The first line of the data below and every line after it, through the one with "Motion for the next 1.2", must be transcribed without change.

━━━━━━━━━━━━━━━━

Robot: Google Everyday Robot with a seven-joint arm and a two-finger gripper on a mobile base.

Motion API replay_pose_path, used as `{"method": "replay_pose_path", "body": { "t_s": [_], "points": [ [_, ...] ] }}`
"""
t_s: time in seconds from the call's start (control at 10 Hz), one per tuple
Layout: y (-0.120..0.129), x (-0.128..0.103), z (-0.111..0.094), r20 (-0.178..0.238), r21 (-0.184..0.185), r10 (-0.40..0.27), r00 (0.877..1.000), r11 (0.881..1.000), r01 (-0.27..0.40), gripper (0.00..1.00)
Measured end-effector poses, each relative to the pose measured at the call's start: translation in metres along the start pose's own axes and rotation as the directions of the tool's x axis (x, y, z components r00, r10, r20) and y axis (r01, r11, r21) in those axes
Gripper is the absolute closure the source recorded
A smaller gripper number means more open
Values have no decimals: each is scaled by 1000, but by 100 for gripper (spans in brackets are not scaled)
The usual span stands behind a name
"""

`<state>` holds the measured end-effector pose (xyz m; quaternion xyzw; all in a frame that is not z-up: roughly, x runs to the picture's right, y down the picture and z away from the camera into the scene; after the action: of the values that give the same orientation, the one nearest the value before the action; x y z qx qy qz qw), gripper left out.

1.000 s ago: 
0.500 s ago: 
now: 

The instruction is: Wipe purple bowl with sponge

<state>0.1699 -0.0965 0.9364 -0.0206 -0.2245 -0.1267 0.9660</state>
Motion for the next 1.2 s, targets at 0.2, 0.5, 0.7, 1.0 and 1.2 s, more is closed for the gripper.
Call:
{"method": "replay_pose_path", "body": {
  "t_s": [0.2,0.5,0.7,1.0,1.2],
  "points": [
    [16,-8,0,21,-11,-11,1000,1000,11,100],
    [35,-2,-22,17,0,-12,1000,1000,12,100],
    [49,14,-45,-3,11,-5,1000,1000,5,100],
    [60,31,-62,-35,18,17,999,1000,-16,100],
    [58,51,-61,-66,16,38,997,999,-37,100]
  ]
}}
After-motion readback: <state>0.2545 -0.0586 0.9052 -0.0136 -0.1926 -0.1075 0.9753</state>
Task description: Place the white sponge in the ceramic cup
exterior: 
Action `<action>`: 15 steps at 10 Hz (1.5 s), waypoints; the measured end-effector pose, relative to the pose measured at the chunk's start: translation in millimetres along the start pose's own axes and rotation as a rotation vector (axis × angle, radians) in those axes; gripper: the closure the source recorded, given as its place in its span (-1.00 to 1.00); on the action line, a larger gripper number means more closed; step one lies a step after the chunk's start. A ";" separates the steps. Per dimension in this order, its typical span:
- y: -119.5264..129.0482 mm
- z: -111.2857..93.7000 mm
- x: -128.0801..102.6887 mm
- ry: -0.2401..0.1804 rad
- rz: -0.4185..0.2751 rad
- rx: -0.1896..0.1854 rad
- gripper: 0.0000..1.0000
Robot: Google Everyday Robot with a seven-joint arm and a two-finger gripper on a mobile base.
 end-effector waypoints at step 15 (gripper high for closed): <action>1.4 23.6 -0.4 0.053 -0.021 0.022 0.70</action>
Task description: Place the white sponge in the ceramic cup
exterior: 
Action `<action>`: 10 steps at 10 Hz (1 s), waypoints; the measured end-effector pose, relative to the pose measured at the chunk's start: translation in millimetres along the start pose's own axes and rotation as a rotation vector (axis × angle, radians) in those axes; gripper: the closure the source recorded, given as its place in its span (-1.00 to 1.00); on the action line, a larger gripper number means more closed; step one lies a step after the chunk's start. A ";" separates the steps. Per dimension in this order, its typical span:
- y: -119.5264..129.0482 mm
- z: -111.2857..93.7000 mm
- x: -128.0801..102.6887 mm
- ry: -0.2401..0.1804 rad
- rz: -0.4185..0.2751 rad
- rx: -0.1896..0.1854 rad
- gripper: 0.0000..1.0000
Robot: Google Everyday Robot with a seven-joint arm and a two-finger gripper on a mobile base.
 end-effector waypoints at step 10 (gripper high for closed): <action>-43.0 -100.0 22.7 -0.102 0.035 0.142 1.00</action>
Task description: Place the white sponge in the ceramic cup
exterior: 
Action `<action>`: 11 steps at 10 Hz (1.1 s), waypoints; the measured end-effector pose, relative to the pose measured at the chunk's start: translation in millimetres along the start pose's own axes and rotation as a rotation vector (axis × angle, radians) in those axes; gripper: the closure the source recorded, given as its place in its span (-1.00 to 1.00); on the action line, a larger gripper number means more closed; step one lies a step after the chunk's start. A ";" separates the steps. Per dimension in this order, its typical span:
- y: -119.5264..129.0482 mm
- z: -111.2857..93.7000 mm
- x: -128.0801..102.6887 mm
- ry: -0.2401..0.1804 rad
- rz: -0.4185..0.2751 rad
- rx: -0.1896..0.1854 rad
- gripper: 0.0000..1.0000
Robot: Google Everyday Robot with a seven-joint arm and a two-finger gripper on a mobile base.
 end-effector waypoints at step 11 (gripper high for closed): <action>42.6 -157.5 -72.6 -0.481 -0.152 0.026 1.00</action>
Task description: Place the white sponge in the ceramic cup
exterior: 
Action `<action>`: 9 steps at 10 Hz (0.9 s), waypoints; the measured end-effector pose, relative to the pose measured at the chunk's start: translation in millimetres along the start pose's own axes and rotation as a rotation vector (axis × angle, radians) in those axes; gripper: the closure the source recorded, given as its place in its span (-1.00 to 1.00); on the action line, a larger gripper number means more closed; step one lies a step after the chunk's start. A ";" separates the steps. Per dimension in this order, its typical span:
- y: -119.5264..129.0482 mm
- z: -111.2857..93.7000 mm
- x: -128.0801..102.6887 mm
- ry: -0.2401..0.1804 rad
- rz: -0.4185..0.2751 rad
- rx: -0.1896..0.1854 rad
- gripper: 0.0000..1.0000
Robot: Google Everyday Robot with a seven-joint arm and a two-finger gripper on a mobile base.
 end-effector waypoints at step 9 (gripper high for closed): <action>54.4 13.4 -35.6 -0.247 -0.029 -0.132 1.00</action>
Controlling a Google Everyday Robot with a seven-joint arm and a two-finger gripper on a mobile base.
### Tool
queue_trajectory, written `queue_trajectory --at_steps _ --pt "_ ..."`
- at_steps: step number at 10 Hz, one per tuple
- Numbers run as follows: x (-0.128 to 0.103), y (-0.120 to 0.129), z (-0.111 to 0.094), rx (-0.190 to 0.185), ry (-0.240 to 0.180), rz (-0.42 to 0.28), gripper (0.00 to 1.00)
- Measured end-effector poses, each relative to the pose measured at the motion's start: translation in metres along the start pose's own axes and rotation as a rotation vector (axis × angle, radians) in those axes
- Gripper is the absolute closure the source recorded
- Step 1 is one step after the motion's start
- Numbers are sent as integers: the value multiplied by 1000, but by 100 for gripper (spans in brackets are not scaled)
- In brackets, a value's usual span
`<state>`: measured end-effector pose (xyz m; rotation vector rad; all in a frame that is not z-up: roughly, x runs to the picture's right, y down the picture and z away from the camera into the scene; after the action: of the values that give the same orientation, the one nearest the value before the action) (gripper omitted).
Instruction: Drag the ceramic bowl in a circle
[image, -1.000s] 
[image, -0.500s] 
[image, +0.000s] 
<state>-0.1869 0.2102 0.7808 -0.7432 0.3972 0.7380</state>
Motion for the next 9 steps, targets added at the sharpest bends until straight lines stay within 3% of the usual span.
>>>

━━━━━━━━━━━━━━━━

**WRITTEN REPLY**
Robot: Google Everyday Robot with a seven-joint arm and a two-finger gripper on a mobile base.

Motion API replay_pose_path, used as `{"method": "replay_pose_path", "body": { "t_s": [_], "points": [ [_, ...] ] }}`
"""
t_s: time in seconds from the call's start (control at 10 Hz), one per tuple
Layout: y (-0.120..0.129), x (-0.128..0.103), z (-0.111..0.094), r20 (-0.178..0.238), r21 (-0.184..0.185), r10 (-0.40..0.27), r00 (0.877..1.000), r11 (0.881..1.000), r01 (-0.27..0.40), gripper (0.00..1.00)
Measured end-effector poses, each relative to the pose measured at the call's start: translation in metres along the start pose's own axes and rotation as the directions of the tool's x axis (x, y, z components r00, r10, r20) and y axis (r01, r11, r21) in those axes
Gripper is the absolute closure the source recorded
A smaller gripper number means more open
Values have no decimals: each is scaled by 1000, but by 100 for gripper (spans in brackets are not scaled)
The usual span stands behind a name
"""

`<state>` holds the measured end-effector pose (xyz m; quaternion xyzw; all in a frame that is not z-up: roughly, x runs to the picture's right, y down the picture and z away from the camera into the scene; after the action: of the values that give the same orientation, the one nearest the value before the action; x y z qx qy qz qw), gripper left out.

1.000 s ago: 
0.500 s ago: 
now: 

The instruction is: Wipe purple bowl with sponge

<state>0.1699 -0.0965 0.9364 -0.0206 -0.2245 -0.1267 0.9660</state>
Motion for the next 1.2 s, targets at 0.2, 0.5, 0.7, 1.0 and 1.2 s, more is closed for the gripper.

No more work is needed on this answer.